TASK BRIEF » Please retype the data that follows, starting at the line containing "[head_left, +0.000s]" and stopping after the last line.

RECORDED DATA »
┄┄┄┄┄┄┄┄┄┄┄┄┄┄┄┄┄┄┄┄
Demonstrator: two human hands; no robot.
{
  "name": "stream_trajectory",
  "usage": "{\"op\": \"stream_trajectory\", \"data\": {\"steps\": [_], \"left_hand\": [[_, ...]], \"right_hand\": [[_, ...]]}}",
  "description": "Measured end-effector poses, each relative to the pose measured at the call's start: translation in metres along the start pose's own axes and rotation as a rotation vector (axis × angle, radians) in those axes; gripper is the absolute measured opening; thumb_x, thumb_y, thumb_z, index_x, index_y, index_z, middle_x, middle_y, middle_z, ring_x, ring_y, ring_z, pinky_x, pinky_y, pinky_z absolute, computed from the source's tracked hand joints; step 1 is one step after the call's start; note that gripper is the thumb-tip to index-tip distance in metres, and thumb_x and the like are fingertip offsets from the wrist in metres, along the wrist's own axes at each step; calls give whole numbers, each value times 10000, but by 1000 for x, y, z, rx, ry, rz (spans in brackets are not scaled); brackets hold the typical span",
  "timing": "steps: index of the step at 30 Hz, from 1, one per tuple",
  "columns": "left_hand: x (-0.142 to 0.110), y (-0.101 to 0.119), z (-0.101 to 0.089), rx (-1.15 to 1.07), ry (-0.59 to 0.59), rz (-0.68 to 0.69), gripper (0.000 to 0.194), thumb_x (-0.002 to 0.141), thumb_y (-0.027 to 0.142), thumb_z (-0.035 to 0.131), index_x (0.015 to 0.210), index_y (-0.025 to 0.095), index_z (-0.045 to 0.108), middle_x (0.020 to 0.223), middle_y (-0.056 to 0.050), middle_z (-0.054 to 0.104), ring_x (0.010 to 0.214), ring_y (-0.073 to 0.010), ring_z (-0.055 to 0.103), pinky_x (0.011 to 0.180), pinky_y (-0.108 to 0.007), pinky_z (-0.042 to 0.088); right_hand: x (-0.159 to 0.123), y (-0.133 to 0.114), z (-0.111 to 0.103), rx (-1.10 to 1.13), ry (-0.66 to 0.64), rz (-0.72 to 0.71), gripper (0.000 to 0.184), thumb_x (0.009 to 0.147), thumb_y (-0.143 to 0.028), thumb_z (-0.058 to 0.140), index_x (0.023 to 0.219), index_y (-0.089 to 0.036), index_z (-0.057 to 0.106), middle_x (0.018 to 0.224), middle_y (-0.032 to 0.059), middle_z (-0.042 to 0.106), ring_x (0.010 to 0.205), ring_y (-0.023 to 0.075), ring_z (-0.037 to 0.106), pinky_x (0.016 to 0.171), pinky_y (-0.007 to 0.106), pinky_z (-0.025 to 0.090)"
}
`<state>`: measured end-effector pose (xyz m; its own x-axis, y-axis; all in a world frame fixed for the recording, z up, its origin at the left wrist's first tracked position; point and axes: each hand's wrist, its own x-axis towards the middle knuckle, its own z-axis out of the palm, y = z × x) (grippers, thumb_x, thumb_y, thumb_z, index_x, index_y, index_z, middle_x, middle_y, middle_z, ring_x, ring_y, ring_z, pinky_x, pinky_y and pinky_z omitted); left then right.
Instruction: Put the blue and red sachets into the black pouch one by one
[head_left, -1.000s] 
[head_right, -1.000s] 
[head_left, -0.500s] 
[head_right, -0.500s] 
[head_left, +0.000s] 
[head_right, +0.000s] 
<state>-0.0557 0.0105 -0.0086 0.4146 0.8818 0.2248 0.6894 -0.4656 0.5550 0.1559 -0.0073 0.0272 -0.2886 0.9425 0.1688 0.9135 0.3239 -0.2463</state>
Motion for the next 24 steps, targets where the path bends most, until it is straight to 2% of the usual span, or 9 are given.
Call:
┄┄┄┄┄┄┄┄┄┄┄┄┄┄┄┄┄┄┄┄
YOUR RESPONSE »
[head_left, +0.000s] 
[head_right, +0.000s] 
<state>-0.0557 0.0105 -0.0086 0.4146 0.8818 0.2248 0.6894 -0.4656 0.5550 0.1559 -0.0073 0.0272 -0.2886 0.9425 0.1688 0.9135 0.3239 -0.2463</state>
Motion for the next 24 steps, targets where the path bends most, until it is straight to 2% of the usual span, or 9 are given.
Call:

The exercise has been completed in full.